February 16, 2011
Don wrote:
> [1] What was size_t on the 286 ?

16 bits

> Note that in the small memory model (all pointers 16 bits) it really was possible to have an object of size 0xFFFF_FFFF, because the code was in a different address space.

Not really. I think the 286 had a hard limit of 16 Mb.

There was a so-called "huge" memory model which attempted (badly) to fake a linear address space across the segmented model. It never worked very well (such as having wacky problems when an object straddled a segment boundary), and applications built with it sucked in the performance dept. I never supported it for that reason.

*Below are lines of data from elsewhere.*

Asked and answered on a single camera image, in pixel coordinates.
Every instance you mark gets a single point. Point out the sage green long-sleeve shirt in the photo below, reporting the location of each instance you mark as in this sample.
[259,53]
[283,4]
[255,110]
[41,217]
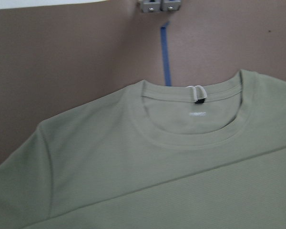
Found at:
[156,157]

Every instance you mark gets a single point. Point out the silver aluminium bracket pair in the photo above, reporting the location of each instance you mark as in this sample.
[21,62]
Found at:
[147,6]

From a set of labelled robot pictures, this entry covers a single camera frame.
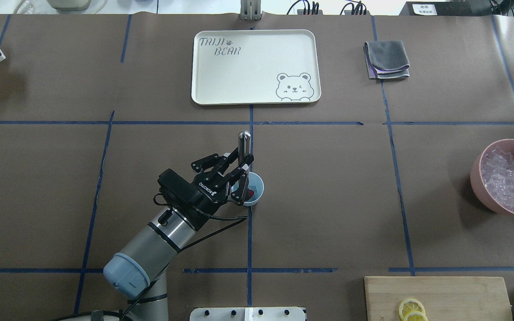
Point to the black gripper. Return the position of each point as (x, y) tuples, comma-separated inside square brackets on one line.
[(206, 194)]

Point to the steel muddler black tip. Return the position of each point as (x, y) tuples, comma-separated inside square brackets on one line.
[(243, 146)]

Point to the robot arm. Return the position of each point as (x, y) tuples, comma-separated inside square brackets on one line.
[(135, 270)]

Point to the blue plastic cup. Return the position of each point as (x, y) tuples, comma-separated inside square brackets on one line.
[(256, 185)]

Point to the pile of ice cubes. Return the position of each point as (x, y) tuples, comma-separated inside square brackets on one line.
[(497, 172)]

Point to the cream bear tray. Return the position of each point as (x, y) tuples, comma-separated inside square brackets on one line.
[(255, 67)]

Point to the grey folded cloth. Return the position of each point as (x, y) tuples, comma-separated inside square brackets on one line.
[(386, 60)]

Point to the lemon slices row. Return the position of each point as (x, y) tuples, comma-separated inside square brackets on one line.
[(411, 309)]

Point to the bamboo cutting board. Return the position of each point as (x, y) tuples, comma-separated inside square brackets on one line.
[(444, 298)]

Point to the pink bowl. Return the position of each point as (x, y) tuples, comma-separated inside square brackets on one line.
[(476, 177)]

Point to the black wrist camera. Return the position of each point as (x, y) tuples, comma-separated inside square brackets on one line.
[(182, 196)]

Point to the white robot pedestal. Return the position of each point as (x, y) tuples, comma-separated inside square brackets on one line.
[(282, 313)]

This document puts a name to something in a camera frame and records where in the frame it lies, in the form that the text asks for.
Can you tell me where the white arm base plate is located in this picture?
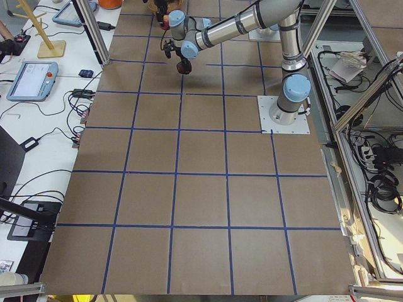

A lot of the effort in 16 bit programming went to breaking up data structures so no individual part of it spanned more than 64K.
February 16, 2011
Walter Bright wrote:
> Don wrote:
>> [1] What was size_t on the 286 ?

> 
> 16 bits
> 
>> Note that in the small memory model (all pointers 16 bits) it really was possible to have an object of size 0xFFFF_FFFF, because the code was in a different address space.
> 
> Not really. I think the 286 had a hard limit of 16 Mb.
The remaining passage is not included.